S&OE can not only reduce volatility, but also add significant agility to the S&OP cycle. With the two processes working in concert, businesses can develop more accurate demand forecasts, automate workflow improvements, reduce downtime and even automate inventory replenishments. Closing the gap between planning and execution in this way, businesses stand to gain a significant competitive advantage in a world where disruption is constant.
S&OP + S&OE: Continuous evolution and agility
When I speak with supply chain leaders on the effectiveness of supply chain planning, execution and agility, I find that many are confused and frustrated about how to effectively adapt to today’s ever-shifting business conditions. They want the ability to deliver on their brand promise, ensure customer centricity and provide the very best experience to the market. They know that as the last touch point to the customer, the supply chain can be detrimental to the long-term success of the business or help it achieve new highs of customer satisfaction and corporate profitability. Planning and executing successfully can deliver those moments of truth where they make or break a customer relationship.

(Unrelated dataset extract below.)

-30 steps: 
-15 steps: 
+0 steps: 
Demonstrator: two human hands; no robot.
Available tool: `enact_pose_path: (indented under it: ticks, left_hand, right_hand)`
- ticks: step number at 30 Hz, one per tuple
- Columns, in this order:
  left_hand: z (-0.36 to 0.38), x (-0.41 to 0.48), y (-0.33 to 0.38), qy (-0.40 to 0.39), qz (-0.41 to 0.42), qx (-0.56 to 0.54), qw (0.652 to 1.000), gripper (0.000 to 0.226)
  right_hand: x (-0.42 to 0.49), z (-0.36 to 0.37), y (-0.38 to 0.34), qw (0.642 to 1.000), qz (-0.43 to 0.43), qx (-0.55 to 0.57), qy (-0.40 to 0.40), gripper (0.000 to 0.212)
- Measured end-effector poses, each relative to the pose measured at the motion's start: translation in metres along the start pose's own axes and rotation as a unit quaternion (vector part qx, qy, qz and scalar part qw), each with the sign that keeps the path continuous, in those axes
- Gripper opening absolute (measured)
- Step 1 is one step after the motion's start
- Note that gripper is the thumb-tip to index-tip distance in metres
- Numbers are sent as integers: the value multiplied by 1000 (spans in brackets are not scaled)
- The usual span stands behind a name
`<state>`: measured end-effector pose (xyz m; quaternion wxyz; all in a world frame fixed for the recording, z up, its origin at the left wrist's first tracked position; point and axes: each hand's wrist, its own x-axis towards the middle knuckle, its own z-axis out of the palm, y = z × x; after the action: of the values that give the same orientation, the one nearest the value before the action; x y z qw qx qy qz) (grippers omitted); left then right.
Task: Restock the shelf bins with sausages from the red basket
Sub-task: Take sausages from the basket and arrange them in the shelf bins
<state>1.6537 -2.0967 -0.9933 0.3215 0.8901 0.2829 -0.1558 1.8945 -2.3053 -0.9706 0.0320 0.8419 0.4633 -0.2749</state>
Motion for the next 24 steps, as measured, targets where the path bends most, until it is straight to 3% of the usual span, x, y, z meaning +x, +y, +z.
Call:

What I tell leaders is that adopting a distinct S&OP process that breaks down silos and allows them to more dynamically adapt to change in a fluid environment can make or break their business. Adding S&OE to the mix is worth the investment of time and resources because together with S&OP, it can result in greater agility across the supply chain, more controlled costs, higher profitability and more strategic alignment across all business functions.
A well-designed and orchestrated supply chain strategy that combines S&OP and S&OE should be at the heart of the business. It can be the difference between drowning in change or bouncing back from adversity.